A silver dollar is dropped from the top of a building that is 1398 feet tall. Use the position function below for free-falling objects. (Round your answers to 3 decimal places.)

s(t) = -16t2 + v0t + s0

(a) Determine the position and velocity functions for the coin.
s(t) =
v(t) =

Can someone please give me a head start
i don't know how to start am confused.

s(t)=-16t^2+1398

v(t)=-32t

Of course! I can help you get started.

To determine the position and velocity functions for the silver dollar, we need to understand the meaning of each term in the position function and extract the necessary information from the problem.

In the given position function s(t) = -16t^2 + v0t + s0:
- "s(t)" represents the position of the object at time t.
- "-16t^2" is the term that accounts for the effect of gravity. The coefficient -16 is half the acceleration due to gravity, and t^2 represents the time squared.
- "v0" is the initial velocity of the object.
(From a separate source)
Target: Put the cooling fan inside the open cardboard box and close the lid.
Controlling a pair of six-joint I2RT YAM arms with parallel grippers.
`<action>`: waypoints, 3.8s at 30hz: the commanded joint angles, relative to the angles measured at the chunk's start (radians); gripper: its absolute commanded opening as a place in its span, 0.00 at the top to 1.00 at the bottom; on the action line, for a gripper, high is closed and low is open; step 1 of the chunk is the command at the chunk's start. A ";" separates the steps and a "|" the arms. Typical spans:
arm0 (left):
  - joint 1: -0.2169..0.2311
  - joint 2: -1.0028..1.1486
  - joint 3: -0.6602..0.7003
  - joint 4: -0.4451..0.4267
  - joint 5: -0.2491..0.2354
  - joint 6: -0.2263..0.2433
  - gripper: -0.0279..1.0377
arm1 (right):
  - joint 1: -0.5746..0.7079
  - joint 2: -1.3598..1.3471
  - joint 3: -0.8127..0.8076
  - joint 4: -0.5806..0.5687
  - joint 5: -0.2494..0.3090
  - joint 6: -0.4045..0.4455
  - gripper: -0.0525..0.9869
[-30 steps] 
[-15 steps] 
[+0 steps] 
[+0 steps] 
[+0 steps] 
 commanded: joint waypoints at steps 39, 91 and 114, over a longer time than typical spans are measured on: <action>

It tells us the rate at which the object is moving at time t=0.
- "s0" represents the initial position (or height) of the object.

Now, let's apply this information to the given problem. Here are the steps you should follow:

Step 1: Identify the given information:
- The building height is 1398 feet, which is the initial position s0.
- The silver dollar is dropped, so its initial velocity v0 is 0 (since it starts from rest).

Step 2: Substitute the given information into the position function:
s(t) = -16t^2 + v0t + s0
= -16t^2 + 0t + 1398
= -16t^2 + 1398

So, the position function for the silver dollar is s(t) = -16t^2 + 1398.

Step 3: To find the velocity function, v(t), we need to differentiate the position function with respect to time (t):
v(t) = ds/dt

Differentiating the position function -16t^2 + 1398 gives:
v(t) = -32t

Therefore, the velocity function for the silver dollar is v(t) = -32t.

Now, you have the position function (s(t) = -16t^2 + 1398) and the velocity function (v(t) = -32t) for the silver dollar.

Remember, these functions describe the height and velocity of the silver dollar at any given time t during its fall.